Which lines of the records below contain the word "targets"? Report each of them in full.

□ □ □

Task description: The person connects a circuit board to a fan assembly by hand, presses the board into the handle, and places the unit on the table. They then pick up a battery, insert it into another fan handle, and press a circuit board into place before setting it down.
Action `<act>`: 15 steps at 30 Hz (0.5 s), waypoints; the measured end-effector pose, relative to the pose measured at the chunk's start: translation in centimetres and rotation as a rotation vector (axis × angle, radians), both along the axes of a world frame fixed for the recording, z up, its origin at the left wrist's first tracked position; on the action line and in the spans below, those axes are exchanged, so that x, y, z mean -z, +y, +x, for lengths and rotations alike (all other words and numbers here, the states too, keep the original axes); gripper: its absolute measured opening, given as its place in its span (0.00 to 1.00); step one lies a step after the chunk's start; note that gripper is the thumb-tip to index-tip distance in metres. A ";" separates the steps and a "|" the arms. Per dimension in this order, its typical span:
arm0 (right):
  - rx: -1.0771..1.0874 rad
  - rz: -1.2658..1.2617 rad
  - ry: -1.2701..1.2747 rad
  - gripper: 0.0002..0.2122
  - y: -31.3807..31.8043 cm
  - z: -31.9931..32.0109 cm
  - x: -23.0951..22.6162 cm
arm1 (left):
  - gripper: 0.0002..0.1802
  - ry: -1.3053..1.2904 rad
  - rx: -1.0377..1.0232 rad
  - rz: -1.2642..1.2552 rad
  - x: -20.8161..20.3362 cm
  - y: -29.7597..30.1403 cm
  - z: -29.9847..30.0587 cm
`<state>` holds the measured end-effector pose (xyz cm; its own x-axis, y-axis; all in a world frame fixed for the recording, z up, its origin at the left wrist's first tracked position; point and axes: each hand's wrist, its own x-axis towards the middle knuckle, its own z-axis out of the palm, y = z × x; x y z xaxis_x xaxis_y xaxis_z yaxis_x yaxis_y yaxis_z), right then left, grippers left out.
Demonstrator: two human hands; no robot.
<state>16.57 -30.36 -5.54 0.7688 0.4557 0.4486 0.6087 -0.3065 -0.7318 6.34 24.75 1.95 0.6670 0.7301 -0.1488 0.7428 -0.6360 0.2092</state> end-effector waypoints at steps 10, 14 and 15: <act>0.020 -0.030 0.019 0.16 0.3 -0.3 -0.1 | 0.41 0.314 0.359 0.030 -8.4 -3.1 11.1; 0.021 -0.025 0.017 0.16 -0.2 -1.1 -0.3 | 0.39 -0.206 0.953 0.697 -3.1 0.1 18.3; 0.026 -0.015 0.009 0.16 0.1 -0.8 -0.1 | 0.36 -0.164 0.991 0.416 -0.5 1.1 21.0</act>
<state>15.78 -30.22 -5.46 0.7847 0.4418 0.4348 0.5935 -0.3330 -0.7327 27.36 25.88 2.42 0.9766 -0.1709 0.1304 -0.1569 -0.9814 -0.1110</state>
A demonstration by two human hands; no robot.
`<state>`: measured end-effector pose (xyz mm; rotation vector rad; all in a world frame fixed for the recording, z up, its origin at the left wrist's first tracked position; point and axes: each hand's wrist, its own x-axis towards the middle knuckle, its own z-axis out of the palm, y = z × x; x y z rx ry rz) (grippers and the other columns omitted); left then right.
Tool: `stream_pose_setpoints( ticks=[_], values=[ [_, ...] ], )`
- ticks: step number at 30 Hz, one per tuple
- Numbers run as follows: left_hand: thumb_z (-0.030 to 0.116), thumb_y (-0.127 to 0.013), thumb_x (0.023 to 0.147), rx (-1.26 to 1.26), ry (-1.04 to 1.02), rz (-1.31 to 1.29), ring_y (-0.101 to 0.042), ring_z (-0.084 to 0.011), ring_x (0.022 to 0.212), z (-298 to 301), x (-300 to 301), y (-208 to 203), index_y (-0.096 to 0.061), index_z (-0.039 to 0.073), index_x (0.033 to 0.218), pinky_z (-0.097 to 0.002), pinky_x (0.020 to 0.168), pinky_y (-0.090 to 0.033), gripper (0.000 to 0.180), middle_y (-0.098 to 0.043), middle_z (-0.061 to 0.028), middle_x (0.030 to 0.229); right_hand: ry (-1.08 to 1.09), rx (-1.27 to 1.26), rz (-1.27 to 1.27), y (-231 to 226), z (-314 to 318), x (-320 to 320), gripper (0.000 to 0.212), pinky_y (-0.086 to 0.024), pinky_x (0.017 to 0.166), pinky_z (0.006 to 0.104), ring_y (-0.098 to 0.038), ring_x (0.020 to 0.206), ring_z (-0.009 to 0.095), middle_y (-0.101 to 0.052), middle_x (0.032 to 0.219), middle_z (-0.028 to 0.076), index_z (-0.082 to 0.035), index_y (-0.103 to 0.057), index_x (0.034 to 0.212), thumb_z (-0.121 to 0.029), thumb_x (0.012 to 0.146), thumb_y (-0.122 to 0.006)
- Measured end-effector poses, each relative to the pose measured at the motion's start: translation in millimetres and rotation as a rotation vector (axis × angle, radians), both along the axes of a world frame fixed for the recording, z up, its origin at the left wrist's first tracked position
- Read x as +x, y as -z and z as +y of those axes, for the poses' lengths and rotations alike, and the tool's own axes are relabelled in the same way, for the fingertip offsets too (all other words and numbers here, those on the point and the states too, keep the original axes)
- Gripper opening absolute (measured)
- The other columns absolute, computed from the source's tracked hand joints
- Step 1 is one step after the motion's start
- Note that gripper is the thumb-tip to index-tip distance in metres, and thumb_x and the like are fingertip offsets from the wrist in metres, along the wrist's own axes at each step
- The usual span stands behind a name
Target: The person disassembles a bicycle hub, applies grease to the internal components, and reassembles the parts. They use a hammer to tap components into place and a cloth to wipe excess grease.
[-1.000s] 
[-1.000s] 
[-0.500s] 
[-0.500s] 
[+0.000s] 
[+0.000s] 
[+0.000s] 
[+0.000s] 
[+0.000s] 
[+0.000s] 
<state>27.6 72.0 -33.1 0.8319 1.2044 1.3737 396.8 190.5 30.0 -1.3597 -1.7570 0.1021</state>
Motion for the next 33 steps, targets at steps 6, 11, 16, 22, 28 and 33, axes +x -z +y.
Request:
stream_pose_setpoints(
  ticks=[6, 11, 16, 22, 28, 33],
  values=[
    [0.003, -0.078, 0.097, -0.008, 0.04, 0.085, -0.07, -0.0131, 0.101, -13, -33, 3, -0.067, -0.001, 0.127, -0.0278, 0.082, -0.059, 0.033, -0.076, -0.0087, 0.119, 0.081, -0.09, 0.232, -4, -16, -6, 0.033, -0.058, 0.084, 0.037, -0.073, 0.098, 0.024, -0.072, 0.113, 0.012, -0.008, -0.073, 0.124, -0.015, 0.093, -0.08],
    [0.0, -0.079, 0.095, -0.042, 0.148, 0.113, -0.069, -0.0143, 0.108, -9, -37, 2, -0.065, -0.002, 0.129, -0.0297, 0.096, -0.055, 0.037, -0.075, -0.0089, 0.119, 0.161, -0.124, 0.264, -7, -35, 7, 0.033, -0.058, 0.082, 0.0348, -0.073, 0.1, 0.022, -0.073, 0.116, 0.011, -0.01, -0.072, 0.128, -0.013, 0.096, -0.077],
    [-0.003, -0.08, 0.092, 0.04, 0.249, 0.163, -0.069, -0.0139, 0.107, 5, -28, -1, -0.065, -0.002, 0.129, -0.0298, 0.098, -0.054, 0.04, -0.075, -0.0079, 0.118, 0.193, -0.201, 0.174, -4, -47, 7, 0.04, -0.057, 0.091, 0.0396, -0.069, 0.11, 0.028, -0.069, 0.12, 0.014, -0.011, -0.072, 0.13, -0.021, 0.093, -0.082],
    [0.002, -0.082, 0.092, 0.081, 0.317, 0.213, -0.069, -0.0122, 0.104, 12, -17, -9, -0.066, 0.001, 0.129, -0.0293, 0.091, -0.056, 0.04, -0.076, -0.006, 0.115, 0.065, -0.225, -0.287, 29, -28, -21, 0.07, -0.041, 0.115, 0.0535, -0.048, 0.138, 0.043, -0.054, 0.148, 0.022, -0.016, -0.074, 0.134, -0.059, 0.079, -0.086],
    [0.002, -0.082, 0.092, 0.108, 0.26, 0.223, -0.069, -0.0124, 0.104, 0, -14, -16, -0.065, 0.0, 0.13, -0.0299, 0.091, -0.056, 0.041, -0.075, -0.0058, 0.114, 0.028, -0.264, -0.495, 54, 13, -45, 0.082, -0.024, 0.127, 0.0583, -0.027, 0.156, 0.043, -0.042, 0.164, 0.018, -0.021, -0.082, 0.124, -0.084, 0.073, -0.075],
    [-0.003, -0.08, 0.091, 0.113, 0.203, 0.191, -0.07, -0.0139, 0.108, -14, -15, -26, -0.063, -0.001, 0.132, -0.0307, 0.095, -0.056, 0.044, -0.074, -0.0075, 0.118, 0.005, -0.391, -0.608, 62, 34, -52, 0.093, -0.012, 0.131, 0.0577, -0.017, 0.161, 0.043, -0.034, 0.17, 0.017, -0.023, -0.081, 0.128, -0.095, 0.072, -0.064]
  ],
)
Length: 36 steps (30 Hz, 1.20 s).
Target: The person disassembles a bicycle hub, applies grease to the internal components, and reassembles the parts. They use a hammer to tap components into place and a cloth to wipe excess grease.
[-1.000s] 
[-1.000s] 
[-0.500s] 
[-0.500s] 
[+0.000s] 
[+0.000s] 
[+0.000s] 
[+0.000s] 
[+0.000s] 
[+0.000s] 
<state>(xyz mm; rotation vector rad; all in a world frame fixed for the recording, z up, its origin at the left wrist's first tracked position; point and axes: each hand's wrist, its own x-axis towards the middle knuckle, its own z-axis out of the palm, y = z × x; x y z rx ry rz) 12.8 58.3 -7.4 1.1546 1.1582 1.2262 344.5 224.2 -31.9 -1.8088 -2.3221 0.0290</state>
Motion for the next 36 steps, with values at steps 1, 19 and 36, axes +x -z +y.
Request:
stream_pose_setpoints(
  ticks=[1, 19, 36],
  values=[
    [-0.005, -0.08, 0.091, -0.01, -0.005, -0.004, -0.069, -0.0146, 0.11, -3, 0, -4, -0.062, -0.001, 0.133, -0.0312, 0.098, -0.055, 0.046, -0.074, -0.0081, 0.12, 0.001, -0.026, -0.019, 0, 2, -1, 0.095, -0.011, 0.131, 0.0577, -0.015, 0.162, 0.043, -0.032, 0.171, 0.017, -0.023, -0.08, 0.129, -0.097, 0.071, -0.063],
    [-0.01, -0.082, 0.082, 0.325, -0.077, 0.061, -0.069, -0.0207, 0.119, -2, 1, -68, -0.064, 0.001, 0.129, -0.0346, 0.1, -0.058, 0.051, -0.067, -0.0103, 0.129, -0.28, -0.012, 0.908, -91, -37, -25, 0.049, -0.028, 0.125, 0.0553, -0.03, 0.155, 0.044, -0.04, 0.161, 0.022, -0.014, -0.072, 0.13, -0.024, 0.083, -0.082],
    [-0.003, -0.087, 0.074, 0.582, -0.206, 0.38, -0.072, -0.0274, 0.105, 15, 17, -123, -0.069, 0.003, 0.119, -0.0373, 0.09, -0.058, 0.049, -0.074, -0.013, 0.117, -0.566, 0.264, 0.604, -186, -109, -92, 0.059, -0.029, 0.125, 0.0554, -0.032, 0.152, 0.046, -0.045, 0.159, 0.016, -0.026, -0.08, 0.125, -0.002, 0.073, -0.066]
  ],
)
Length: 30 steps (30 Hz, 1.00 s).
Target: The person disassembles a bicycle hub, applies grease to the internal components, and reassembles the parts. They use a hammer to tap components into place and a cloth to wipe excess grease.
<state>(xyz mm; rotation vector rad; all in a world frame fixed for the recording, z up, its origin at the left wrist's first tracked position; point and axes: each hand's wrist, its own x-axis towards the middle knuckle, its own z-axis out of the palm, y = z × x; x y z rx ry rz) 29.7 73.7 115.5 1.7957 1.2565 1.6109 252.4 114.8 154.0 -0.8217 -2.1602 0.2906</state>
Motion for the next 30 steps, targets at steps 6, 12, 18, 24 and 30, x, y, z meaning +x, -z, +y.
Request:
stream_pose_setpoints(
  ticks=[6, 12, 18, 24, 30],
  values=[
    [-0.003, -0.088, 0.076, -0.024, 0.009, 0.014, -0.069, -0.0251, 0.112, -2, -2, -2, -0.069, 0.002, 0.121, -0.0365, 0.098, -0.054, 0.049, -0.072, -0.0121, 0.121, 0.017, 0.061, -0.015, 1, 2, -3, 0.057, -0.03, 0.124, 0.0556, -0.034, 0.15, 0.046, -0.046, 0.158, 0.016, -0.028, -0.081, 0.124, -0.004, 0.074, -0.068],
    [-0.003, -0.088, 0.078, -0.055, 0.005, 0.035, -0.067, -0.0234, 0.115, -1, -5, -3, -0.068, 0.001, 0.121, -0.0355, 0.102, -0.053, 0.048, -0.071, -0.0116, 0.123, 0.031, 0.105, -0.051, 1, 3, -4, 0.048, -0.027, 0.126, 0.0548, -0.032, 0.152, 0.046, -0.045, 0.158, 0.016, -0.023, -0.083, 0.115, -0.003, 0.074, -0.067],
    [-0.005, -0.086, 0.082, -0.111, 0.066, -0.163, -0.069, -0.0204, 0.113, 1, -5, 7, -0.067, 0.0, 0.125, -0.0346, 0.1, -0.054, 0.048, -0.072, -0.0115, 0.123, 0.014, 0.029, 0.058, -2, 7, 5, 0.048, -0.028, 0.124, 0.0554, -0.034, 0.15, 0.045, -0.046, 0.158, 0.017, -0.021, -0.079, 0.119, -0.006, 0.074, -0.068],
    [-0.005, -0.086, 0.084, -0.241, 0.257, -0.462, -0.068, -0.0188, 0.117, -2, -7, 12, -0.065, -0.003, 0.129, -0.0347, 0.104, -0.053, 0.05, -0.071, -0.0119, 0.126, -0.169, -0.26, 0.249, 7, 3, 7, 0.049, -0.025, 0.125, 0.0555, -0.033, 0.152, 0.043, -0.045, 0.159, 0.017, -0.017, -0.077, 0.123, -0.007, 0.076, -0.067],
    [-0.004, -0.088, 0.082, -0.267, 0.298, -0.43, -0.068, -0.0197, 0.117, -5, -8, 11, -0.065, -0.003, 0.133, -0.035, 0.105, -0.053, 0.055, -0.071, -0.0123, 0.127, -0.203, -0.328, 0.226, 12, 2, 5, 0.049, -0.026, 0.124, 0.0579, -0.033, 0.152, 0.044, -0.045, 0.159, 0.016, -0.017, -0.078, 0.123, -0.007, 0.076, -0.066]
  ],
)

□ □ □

**RESPONSE TO THE TASK**
Motion for the next 33 steps, targets at steps 6, 11, 16, 22, 28 and 33, axes +x -z +y.
Motion for the next 30 steps, targets at steps 6, 12, 18, 24 and 30, x, y, z meaning +x, -z, +y.

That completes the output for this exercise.